### Task to complete
In the entries below, spot each line with the word "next" and copy it.

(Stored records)
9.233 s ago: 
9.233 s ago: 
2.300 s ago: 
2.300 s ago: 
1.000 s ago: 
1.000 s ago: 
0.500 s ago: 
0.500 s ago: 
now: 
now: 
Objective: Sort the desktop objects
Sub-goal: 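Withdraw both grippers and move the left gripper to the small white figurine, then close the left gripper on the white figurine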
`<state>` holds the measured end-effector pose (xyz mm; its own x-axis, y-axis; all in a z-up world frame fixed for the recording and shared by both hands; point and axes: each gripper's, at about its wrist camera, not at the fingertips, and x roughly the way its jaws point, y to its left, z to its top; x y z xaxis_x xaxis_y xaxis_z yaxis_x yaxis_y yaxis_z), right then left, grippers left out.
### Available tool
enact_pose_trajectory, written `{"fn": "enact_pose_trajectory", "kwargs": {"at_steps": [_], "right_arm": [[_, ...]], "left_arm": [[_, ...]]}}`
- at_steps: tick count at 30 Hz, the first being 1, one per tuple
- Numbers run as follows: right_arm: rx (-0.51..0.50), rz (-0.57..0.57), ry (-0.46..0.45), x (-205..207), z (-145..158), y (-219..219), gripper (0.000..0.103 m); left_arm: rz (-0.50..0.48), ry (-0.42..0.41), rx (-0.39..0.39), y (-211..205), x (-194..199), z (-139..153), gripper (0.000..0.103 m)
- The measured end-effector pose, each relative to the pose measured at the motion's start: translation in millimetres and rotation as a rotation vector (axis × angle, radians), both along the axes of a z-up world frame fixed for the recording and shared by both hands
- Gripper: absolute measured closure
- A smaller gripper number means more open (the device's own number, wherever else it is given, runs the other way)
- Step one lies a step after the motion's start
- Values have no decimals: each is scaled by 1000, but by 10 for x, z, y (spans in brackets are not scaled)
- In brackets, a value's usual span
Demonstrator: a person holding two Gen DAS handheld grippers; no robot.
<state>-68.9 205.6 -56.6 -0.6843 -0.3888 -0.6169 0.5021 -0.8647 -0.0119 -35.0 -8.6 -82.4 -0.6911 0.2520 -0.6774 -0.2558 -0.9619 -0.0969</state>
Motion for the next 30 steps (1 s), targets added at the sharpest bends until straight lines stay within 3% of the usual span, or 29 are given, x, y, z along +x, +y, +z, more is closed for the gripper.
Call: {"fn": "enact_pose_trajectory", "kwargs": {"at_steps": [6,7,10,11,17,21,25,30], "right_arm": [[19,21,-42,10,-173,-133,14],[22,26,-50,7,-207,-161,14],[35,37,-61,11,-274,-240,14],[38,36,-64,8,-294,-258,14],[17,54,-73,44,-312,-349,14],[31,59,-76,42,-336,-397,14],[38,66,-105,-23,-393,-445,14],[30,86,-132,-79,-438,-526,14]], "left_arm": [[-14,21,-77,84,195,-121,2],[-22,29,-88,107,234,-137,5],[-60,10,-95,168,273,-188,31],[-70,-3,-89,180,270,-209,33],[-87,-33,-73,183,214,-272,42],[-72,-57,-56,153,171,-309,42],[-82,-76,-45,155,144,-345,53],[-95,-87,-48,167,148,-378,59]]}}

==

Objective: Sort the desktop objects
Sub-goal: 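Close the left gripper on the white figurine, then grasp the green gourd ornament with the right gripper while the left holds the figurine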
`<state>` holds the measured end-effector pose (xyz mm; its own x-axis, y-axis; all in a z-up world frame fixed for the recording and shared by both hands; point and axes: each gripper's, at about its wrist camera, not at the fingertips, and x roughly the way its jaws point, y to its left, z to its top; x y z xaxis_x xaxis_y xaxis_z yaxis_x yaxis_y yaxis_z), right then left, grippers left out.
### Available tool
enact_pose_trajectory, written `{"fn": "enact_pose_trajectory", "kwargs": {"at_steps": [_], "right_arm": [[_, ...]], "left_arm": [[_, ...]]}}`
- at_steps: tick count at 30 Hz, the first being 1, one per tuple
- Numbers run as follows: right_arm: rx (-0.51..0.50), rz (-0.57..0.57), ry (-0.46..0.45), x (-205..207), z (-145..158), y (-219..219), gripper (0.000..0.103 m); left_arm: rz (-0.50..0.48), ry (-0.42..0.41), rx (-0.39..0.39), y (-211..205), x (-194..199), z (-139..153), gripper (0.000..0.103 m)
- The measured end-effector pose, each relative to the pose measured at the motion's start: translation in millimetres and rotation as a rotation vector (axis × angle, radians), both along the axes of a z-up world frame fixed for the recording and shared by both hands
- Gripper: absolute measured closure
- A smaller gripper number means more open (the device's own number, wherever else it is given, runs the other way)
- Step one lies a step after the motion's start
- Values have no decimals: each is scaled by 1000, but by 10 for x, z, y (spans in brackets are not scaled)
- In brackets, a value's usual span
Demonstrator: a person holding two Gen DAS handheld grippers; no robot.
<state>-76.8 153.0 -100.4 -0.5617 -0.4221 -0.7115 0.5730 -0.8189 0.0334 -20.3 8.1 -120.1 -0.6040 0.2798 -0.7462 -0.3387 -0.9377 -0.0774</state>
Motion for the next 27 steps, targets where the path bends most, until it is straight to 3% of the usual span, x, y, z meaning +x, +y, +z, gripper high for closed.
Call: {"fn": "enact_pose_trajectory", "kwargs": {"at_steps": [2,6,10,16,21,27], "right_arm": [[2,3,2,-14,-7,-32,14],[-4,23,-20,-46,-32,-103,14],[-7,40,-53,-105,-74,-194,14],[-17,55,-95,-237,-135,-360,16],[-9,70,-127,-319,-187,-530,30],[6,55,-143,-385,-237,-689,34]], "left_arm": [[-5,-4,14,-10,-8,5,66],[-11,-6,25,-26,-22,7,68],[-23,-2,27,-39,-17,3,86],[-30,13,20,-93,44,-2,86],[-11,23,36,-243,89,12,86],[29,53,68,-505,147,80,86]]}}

### Answer for this exercise
Motion for the next 30 steps (1 s), targets added at the sharpest bends until straight lines stay within 3% of the usual span, or 29 are given, x, y, z along +x, +y, +z, more is closed for the gripper.
Motion for the next 27 steps, targets where the path bends most, until it is straight to 3% of the usual span, x, y, z meaning +x, +y, +z, gripper high for closed.

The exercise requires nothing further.